Experts at the Wellcome Centre for Anti-Infectives Research (WCAIR) at the University of Dundee, a hub focused on drug discovery for neglected tropical diseases, are aiming to develop a new treatment for Chagas disease. Caused by the parasite Trypanosoma cruzi and estimated to affect millions, this deadly disease and can survive for decades in the host before being detected.

邓迪生命科学学院转译寄生虫学主任Manu De Rycker博士说:“恰加斯病特别可怕,因为它生活在人体内,而受害者完全不知情。”“在被感染几十年后,很多人——大约30%——会继续发展成这种疾病,对心脏、食道和结肠造成危及生命的损害。这是对无声杀手的经典定义,一个人被感染的症状往往只是轻微的,类似于轻微的感冒或发烧,这意味着人们往往不理会它们。”

敦提大学的研究人员和他们在葛兰素史克公司的长期合作伙伴从威康信托基金获得了超过440万英镑的奖金,用于开发新的临床前药物候选,支持敦提大学的14个工作岗位。

Tim Miles, Portfolio Leader in Global Health at GSK, said, “This funding from the Wellcome Trust will enable the development of urgently needed medicines with the potential to offer shorter, simpler and safer treatment options for people living with Chagas disease. We are proud to partner with the University of Dundee in this effort to change the trajectory of Chagas’ disease and positively impact the health of millions of people.”

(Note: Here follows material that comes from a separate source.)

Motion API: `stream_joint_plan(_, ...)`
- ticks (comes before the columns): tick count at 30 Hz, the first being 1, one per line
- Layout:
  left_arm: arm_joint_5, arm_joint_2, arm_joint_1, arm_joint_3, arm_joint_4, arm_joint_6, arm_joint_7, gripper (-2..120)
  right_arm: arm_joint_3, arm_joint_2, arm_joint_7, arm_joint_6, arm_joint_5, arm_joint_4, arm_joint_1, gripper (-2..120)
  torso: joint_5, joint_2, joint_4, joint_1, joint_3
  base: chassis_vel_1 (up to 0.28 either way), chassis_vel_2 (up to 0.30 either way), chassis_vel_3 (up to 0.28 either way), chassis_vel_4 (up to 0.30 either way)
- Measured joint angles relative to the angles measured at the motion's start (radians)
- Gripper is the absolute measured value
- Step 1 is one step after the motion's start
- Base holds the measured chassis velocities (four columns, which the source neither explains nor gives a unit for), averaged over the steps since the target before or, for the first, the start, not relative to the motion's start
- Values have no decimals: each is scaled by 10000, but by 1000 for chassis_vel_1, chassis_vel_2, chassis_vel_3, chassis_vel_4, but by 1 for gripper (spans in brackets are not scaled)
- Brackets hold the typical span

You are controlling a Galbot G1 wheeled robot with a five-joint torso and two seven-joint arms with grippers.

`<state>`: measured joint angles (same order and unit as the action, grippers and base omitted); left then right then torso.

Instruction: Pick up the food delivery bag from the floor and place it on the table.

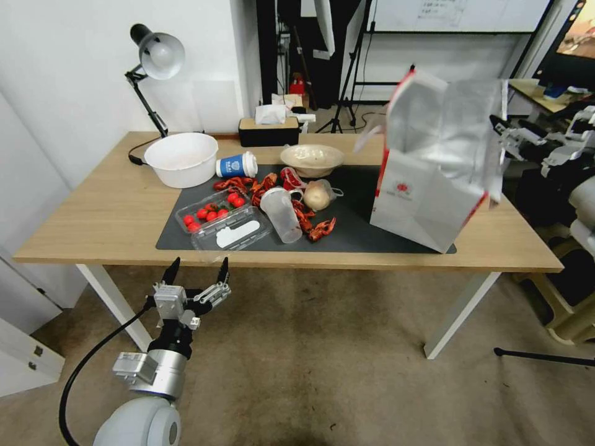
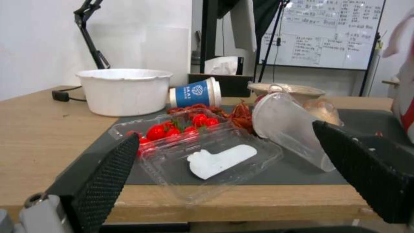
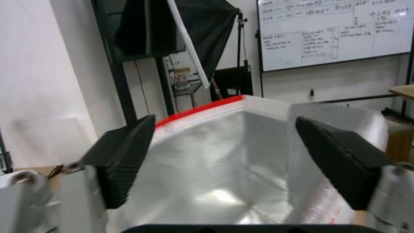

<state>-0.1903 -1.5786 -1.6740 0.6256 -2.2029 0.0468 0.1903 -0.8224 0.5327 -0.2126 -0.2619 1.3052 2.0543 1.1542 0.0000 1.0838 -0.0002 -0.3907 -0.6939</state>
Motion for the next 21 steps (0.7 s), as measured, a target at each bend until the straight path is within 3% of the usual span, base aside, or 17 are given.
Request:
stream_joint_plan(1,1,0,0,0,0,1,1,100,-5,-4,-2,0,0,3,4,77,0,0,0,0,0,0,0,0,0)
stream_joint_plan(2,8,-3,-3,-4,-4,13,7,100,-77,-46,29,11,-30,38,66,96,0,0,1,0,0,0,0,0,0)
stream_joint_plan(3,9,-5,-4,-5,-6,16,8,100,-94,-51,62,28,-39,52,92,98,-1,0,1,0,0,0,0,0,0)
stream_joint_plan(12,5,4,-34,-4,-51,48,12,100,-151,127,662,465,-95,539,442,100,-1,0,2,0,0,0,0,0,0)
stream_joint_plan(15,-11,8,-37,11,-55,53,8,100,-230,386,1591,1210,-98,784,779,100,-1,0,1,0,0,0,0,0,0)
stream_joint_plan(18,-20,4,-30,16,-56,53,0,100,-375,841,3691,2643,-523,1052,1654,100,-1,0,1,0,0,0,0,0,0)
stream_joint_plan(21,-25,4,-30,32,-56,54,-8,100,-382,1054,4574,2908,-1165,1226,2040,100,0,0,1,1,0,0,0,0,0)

Once found solely within Central and South America, reports of Chagas disease in the UK are rare because of a lack of testing and general awareness, but there are likely to be thousands of cases in the country from those who have been infected elsewhere and subsequently migrated. it has slowly started to gain a foothold around the world due to large-scale population movements. It is spread by Triatomine bugs, which typically live in the walls or roofs of poorly constructed homes. During the night the parasites bite exposed areas of skin and defecating nearby, with the infection spread when the person unwittingly smears the faeces into the open wound, or their eyes or mouth. It can then subsequently be spread by blood transfusion and from mother to child.

“It is a very challenging problem from a drug discovery perspective as the parasites are intracellular, disseminate throughout the body and are difficult to kill,” said the University of Dundee’s Professor Kevin Read, co-leader of the project. “Chagas disease has the potential to affect many more millions of people in the years to come, so the urgent need to develop new treatments cannot be overstated.”